Cosas del amor y del dolor
El espacio escénico representa el salón de una casa: sofá, sillas y una mesa. Dos paredes de madera dejan a la derecha del espectador un pasillo que es línea de fuga al resto de la casa y al resto de la vida. Ese único lugar se transforma en todos los lugares en que se va desarrollando la acción. Del mismo modo el tiempo de la ficción fluye y salta con naturalidad. Se diría que estamos ante un traje sin costuras, lo que parece fácil a simple vista, pero que encierra un virtuosismo en la composición y el manejo de los recursos teatrales al alcance de pocos. Del mismo modo, como viene siendo habitual en las últimas obras del autor, fantasía y realidad se entrelazan sin dejar claro cuál es el límite entre una y otra. Y es en ese ir y venir de la realidad a la fantasía en el que la protagonista, una Nuria Mencía sobresaliente, va muy lentamente recomponiéndose y volviendo a confiar en la vida.
El resto de los personajes son la propia madre de Nagore y una familia estrafalaria y entrañable: un profesor de yoga; su hermano, fisioterapeuta al que su pareja dejó también hace poco; el hijo del primero, entrenador personal, y su novia, recién licenciada en derecho. El elenco al completo dibuja unos personajes que, como la propia función, pasan del vodevil al drama con soltura y verdad. Me gustó especialmente Gloria Muñoz en el papel de la madre de Nagore, por su capacidad de contarnos mucho con lo mínimo y ese tono liviano que es la marca de las grandes actrices en la comedia. Y no quiero dejar de reseñar un breve momento en que Nuria Mencía se retira a un lateral de la escena y suspira en busca de aire y llora. El desamparo que nos deja ver en ese momento, tan humano, tan real, no se me olvidará fácilmente.
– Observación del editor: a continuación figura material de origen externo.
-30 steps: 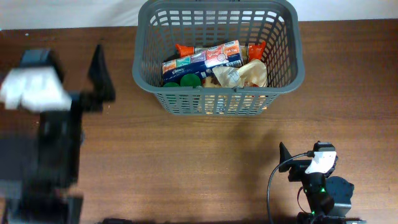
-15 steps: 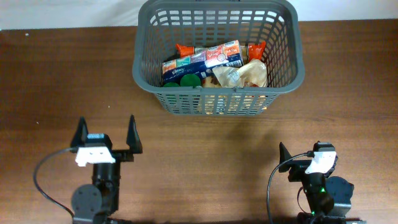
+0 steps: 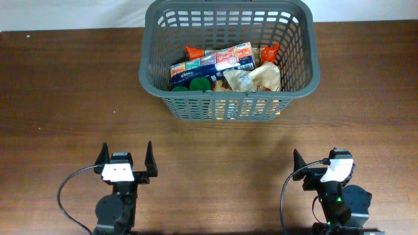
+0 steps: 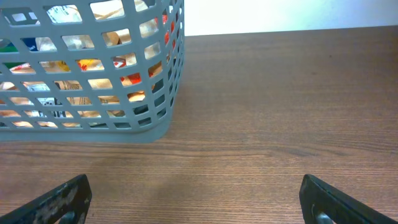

La respiración nos muestra el dolor de una separación y, a través de los ojos, la voz y el cuerpo de esa mujer, nos hace pensar sobre ese asunto, el amor. Su capacidad de hacernos tocar el cielo, pero también de arrasar nuestra vida y robarnos el sueño, la alegría y hasta no dejarnos respirar. Cuando algo duele, y duele tanto como puede doler el amor, nos afanamos en buscar una solución para no volver a pasar por ahí, para recuperarnos antes; cuestionamos el concepto del amor romántico y lo hacemos único responsable de lo que pasa. Y algo de eso hay en esta obra, que se asoma a otras formas de sentir más abiertas y menos excluyentes. Pero no hay respuestas. Como dijo Gloria Muñoz en la charla posterior a la función, esa apertura es la versión revisada del amor libre del mayo del 68, que también dejó muchas víctimas en su camino. Víctimas con el corazón roto, como Nagore, como todos nosotros de vez en cuando, porque “cuando te enamoras, te la juegas”. ¿Entonces? La obra, como la vida, no da una respuesta porque no hay fórmulas para evitar el dolor; quizá sólo podemos evitar el dolor de intentar evitar el dolor.